WHAT THE TASK REQUIRES:
Where an entry holds an image, leave the image out; otherwise reproduce the entry exactly.

DATA EXTRACTS:
_ _ _ _
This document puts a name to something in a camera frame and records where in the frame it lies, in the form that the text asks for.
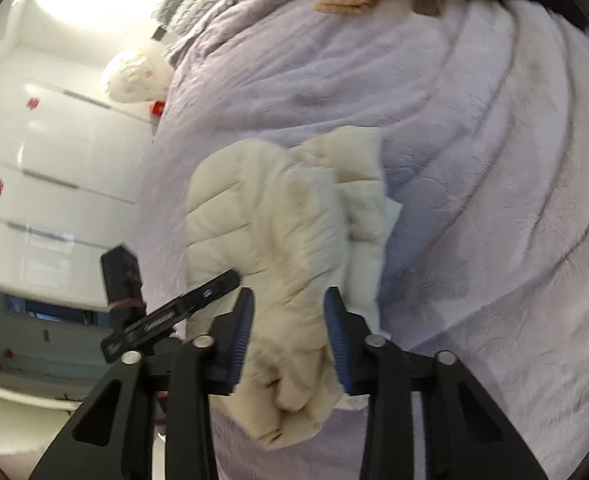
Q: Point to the cream puffer jacket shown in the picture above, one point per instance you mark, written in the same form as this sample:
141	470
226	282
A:
292	222

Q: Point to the lavender bed blanket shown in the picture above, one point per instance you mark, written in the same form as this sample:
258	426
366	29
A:
484	116

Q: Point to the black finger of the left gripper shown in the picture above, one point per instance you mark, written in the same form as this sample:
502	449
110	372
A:
201	297

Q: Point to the white wardrobe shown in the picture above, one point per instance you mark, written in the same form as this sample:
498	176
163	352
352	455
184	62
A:
69	182

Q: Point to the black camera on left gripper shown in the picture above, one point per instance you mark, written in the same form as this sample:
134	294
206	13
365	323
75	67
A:
123	287

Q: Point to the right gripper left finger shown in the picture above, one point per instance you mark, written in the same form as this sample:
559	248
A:
110	436

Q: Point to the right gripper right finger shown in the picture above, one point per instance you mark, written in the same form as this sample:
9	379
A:
429	403

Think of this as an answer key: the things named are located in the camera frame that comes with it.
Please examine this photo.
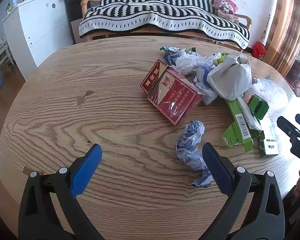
_ _ _ _
RESPONSE AREA:
This document puts a name to something in a camera frame and records where in the frame it lies, in the form that the text asks for.
Q: Point to the cream puffer jacket shown in the picture above, one point per instance you mark, written in the same form as this sample:
141	470
226	282
A:
292	222

Q: Point to the lavender bed blanket shown in the picture above, one point per instance you mark, written in the same form as this sample:
258	426
366	29
A:
484	116

Q: Point to the black finger of the left gripper shown in the picture above, one point per instance you mark, written in the same form as this sample:
502	449
110	372
A:
201	297

Q: Point to the white wardrobe shown in the picture above, one point per instance you mark, written in the same form as this sample:
498	176
163	352
352	455
184	62
A:
69	182

Q: Point to the black camera on left gripper shown in the picture above, one point per instance you mark, written in the same form as this sample:
134	294
206	13
365	323
75	67
A:
123	287

Q: Point to the right gripper left finger shown in the picture above, one point per instance you mark, written in the same form as this sample:
559	248
A:
110	436

Q: Point to the right gripper right finger shown in the picture above, one point per instance you mark, written in the same form as this sample:
9	379
A:
429	403

Think of this as an answer key: the things named are located in the camera frame that comes with it.
Please examine this photo.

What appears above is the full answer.